0
votes

I'm trying to use Excel Power Query (Stuck with Excel 2010 in this one) to check if a folder called "SWPPP", which is inside a list of directories, has files in it.

The folder structure is as follows.

|O:\Planning Projects
|---2012\
|--------00-000 A Custom Folder Name\
|------------------------------------\SWPPP
|---2013\
|--------00-000 A Custom Folder Name\
|------------------------------------\SWPPP
|---2014\
|--------00-000 A Custom Folder Name\
|------------------------------------\SWPPP
|---2015\
|--------PB-391-000 A Custom Folder Name\
|------------------------------------\SWPPP
|--------10-000 Another Custom Folder Name\
|------------------------------------\SWPPP
|---2016\
|--------00-000 A Custom Folder Name\
|------------------------------------\SWPPP
|--------10-300 Another Custom Folder Name\
|------------------------------------\SWPPP
|---2017\
|--------00-000 A Custom Folder Name\
|------------------------------------\SWPPP
|--------10-000 Another Custom Folder Name\
|------------------------------------\SWPPP
|---Fill Permits\
|--------These folders I don't care about\
|--------Another Folder I don't care about\
|---Pat's Inspections\
|--------These folders I don't care about\
|--------Another Folder I don't care about\

From root (O:\Planning Projects), I'm only interested in the folders that are inside the "year" folders (e.g.: 2012, 2013, 2014...). There are more than 600 sub-directories (close to 700) inside them, and they will keep growing as time goes. I'm trying to automate and future-proof this as much as possible.

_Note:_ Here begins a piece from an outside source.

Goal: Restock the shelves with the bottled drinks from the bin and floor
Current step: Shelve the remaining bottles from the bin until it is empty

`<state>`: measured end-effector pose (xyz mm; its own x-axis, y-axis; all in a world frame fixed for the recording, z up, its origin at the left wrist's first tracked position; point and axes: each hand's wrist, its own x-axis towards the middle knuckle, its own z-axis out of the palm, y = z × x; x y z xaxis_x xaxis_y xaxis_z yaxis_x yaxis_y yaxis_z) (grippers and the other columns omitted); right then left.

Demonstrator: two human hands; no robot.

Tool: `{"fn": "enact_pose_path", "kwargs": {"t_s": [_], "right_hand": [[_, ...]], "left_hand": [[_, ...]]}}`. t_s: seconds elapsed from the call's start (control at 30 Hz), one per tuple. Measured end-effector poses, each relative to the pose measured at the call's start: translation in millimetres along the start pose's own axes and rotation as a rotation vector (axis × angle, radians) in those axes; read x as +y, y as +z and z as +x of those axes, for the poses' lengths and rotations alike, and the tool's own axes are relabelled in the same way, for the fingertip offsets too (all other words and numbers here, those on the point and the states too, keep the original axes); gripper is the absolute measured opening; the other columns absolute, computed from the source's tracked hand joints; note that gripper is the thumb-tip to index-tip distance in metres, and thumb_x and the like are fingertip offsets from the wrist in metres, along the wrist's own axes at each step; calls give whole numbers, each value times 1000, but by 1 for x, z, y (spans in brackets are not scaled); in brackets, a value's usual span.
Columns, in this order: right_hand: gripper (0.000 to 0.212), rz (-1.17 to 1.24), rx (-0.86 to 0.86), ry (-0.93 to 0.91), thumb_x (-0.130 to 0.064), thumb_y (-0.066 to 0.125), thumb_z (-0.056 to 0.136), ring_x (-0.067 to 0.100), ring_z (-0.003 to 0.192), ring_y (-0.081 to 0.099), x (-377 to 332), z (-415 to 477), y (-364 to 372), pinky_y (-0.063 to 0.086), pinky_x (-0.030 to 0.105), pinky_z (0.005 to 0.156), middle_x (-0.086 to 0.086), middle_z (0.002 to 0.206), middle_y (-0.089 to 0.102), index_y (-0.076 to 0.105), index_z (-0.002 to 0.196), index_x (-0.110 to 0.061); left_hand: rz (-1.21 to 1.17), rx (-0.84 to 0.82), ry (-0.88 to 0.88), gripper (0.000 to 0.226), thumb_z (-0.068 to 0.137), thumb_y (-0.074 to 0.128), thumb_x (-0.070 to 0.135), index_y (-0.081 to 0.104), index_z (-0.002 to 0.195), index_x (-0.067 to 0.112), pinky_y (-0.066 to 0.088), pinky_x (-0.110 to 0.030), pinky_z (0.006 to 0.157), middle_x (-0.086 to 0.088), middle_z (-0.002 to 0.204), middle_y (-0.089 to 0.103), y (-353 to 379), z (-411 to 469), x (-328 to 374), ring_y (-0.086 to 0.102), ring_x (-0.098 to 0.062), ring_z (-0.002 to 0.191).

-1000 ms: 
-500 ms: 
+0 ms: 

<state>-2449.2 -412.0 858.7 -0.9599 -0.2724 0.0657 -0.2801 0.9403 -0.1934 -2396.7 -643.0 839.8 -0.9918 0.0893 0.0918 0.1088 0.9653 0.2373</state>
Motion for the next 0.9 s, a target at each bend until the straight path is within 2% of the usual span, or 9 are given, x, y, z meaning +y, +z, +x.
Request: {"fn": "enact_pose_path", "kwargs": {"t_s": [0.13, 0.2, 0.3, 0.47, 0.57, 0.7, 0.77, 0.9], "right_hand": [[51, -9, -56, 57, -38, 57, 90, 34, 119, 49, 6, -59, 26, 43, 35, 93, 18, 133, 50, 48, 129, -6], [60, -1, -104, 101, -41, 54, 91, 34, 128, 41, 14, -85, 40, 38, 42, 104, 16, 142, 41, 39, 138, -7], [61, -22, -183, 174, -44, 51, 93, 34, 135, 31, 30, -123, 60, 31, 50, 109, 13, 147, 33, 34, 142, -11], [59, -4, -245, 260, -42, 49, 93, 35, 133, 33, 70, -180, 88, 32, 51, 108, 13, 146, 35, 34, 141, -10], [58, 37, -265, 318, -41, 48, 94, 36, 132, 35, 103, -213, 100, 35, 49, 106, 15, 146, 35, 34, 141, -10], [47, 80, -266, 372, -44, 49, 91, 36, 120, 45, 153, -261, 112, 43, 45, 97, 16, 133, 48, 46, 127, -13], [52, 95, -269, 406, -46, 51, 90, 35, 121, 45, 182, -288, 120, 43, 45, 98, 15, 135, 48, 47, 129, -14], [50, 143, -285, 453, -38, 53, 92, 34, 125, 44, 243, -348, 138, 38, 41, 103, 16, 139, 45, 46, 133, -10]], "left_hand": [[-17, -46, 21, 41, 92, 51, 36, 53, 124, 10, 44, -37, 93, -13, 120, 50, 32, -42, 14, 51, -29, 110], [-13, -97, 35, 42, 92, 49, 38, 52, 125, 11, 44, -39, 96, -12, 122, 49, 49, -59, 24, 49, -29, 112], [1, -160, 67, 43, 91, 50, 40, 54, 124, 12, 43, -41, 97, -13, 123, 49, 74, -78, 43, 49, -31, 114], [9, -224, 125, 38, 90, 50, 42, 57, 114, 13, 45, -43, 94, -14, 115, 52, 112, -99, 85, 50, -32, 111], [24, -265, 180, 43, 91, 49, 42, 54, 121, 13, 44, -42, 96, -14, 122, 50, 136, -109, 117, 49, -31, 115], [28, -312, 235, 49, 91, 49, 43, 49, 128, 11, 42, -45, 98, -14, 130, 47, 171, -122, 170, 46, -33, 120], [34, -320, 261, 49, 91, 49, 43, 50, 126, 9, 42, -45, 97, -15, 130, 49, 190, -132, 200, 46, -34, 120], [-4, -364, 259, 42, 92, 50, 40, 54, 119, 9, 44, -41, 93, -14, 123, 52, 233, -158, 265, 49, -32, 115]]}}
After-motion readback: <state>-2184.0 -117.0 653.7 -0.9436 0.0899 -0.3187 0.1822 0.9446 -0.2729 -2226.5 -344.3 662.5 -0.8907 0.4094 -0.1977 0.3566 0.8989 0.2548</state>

What I need is to go in each of those "year" folders, go to the sub-folders, check if there is a "SWPPP" folder, and then check if there are any files in it.

I'm close to get it done, but there's a part which I'm stuck. I'm getting the infamous:

Formula.Firewall: Query 'Query1' (step 'loadedFiles') references other queries or steps, so it may not directly access a data source. Please rebuild this data combination.

Before going any further, I've done my research and accessed a couple of sites:

https://www.excelguru.ca/blog/2015/03/11/power-query-errors-please-rebuild-this-data-combination/

https://community.powerbi.com/t5/Desktop/Formula-Firewall-Query-references-other-queries-so-it-may-not/td-p/18619

Power Query - Please rebuild this data combination

This is the procedure I've followed:

  1. 1.I load the root directory. (O:\Planning Projects)
  2. Do some logic to get the "years" folder into a list: {2012, 2013, 2014,etc}\
  3. From the list, I iterate and get the directories that are in each of those lists. (So far, so good)
    1. Now, I try to append "SWPPP" to the folder structure, and try to get the Contents from the folder. Then that's where I get struck with the error.

I tried breaking the algorithm in different parts, as suggested by excelguru.ca, but that didn't do anything.

My second approach:

  1. Repeat steps 1 -3 from previous procedure.
  2. Load the directories into the Excel (See Step 3), and then, concatenated "SWPPP" in a custom table I created.
  3. Load the custom table into a new query using Power Query's import from Excel file (By importing the same file).
  4. I tried reading the files again, but it gave me the same error.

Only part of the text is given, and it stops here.